Noi che la penitenza era ‘dire fare baciare lettera testamento’.

Noi che ci sentivamo ricchi se avevamo ‘Parco Della Vittoria e Viale
Dei Giardini’.

Noi che i pattini avevano 4 ruote e si allungavano quando il piede
cresceva.

Noi che mettevamo le carte da gioco con le mollette sui raggi della
bicicletta.

Noi che chi lasciava la scia più lunga nella frenata con la bici era
il più figo.

Noi che ’se ti faccio fare un giro con la bici nuova non devi
cambiare le marce’.
Noi che il Ciao si accendeva pedalando.

Noi che suonavamo al campanello per chiedere se c’era l’amico in
casa.

Noi che avevamo adottato gatti e cani randagi che non ci hanno mai
attaccato nessuna malattia mortale anche se dopo averli accarezzati ci
mettevamo le dita in bocca.

 Noi che quando starnutivi, nessuno chiamava l’ambulanza.

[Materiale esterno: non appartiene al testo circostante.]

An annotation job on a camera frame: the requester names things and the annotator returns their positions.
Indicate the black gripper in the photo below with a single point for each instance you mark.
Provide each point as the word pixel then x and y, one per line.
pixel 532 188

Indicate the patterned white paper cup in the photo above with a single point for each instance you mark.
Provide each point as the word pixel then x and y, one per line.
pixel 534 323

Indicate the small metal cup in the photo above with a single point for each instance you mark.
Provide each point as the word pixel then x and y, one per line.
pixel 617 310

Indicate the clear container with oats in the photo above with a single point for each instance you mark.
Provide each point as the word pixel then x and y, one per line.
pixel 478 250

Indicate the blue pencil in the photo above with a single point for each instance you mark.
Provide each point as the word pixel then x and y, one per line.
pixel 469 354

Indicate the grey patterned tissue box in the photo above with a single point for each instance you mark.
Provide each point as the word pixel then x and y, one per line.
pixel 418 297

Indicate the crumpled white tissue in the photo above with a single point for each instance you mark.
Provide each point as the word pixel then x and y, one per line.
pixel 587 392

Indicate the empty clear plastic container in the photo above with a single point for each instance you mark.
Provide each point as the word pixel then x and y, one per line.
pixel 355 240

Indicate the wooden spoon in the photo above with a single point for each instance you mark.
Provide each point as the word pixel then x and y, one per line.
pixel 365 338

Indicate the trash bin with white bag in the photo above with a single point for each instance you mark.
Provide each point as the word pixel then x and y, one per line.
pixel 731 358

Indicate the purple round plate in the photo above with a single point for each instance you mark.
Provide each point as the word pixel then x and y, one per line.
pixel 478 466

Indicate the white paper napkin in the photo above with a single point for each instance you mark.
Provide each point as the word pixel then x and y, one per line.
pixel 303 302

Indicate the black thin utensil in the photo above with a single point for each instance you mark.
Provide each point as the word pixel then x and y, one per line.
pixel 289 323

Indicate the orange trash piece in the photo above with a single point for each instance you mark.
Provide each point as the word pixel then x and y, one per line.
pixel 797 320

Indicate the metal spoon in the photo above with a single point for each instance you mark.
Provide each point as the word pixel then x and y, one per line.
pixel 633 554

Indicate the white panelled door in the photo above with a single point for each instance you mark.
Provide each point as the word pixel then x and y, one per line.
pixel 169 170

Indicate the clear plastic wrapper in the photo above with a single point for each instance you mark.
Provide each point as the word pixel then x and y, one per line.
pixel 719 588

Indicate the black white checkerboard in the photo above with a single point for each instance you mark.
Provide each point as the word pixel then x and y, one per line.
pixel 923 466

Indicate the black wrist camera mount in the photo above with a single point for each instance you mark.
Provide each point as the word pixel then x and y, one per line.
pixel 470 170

Noi che i termometri li rompevamo, e le palline di mercurio giravano
per tutta casa.

Noi che dopo la prima partita c’era la rivincita, e poi la bella, e
poi la bella della bella..

Noi che giocavamo a ‘Indovina Chi?’ e conoscevamo tutti i personaggi
a memoria.

Noi che giocavamo a Forza 4.

Noi che giocavamo a nomi, cose, animali, città.. (e la città con la
D era sempre Domodossola).

Noi che ci mancavano sempre quattro figurine per finire l’album
Panini.

Noi che avevamo il ‘nascondiglio segreto’ con il ‘passaggio
segreto’.

Noi che ci divertivamo anche facendo ‘Strega comanda color’.

Noi che giocavamo a ‘Merda’ con le carte.

Noi che le cassette se le mangiava il mangianastri, e ci toccava
riavvolgere il nastro con la penna.

Noi che avevamo i cartoni animati belli…!!

Noi che litigavamo su chi fosse il robot più forte tra Goldrake,
Mazinga e Daitarn3.

Noi che ‘Si ma Julian Ross se solo non fosse malato di cuore sarebbe
più forte di Holly…’

Noi che guardavamo ‘La Casa Nella Prateria’ anche se metteva
tristezza.

Noi che le barzellette erano Pierino, il fantasma formaggino o un
francese, un tedesco e un italiano….

Noi che alla messa ridevamo di continuo.

Noi che ci emozionavamo per un bacio su una guancia.

Noi che si andava in cabina a telefonare.

Noi che c’era la Polaroid e aspettavi che si vedesse la foto.

Noi che non era Natale se alla tv non vedevamo la pubblicità della
Coca Cola con l’albero.

Noi che al nostro compleanno invitavamo tutti, ma proprio tutti, i
nostri compagni di classe.

Noi che se guardavamo tutto il film delle 20:30 eravamo andati a
dormire tardissimo.

Noi che suonavamo ai campanelli e poi scappavamo.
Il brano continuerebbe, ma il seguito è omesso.